**EXERCISE:**
Check each line of the listing, and copy it if it contains the word "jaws".

──────── COLLECTED DATA ────────

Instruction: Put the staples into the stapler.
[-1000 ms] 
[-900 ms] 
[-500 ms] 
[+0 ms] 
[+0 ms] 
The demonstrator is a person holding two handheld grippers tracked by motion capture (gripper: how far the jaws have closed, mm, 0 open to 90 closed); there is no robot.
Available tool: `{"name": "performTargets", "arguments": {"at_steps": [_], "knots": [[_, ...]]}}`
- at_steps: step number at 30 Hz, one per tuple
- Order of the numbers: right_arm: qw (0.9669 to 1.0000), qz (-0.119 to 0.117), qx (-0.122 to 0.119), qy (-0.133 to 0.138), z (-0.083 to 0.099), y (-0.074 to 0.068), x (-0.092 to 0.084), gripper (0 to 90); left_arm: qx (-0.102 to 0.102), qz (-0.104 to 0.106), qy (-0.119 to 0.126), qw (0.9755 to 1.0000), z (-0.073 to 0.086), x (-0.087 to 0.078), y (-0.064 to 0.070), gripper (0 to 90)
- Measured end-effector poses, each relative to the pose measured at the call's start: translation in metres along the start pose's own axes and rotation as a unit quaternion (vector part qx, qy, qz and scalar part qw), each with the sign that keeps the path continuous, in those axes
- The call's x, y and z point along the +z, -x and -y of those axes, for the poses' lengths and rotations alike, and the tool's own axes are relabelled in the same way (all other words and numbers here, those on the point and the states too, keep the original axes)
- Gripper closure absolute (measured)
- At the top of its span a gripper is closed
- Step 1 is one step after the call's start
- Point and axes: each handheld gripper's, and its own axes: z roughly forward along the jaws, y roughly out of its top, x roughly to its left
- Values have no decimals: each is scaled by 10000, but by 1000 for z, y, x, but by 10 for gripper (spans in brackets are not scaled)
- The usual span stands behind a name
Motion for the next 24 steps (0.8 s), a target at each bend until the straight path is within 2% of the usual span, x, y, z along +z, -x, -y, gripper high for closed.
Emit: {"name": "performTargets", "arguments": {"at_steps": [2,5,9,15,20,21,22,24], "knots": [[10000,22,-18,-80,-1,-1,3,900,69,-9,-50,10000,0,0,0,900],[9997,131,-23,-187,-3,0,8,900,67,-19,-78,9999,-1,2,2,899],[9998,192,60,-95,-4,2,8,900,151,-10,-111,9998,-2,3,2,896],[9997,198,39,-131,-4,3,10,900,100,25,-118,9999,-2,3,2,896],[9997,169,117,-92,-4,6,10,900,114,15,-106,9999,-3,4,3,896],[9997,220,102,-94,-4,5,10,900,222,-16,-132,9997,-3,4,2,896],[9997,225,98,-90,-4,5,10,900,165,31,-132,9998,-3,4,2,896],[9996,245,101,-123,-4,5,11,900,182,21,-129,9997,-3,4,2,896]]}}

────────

**WRITTEN SOLUTION:**
The demonstrator is a person holding two handheld grippers tracked by motion capture (gripper: how far the jaws have closed, mm, 0 open to 90 closed); there is no robot.
- Point and axes: each handheld gripper's, and its own axes: z roughly forward along the jaws, y roughly out of its top, x roughly to its left

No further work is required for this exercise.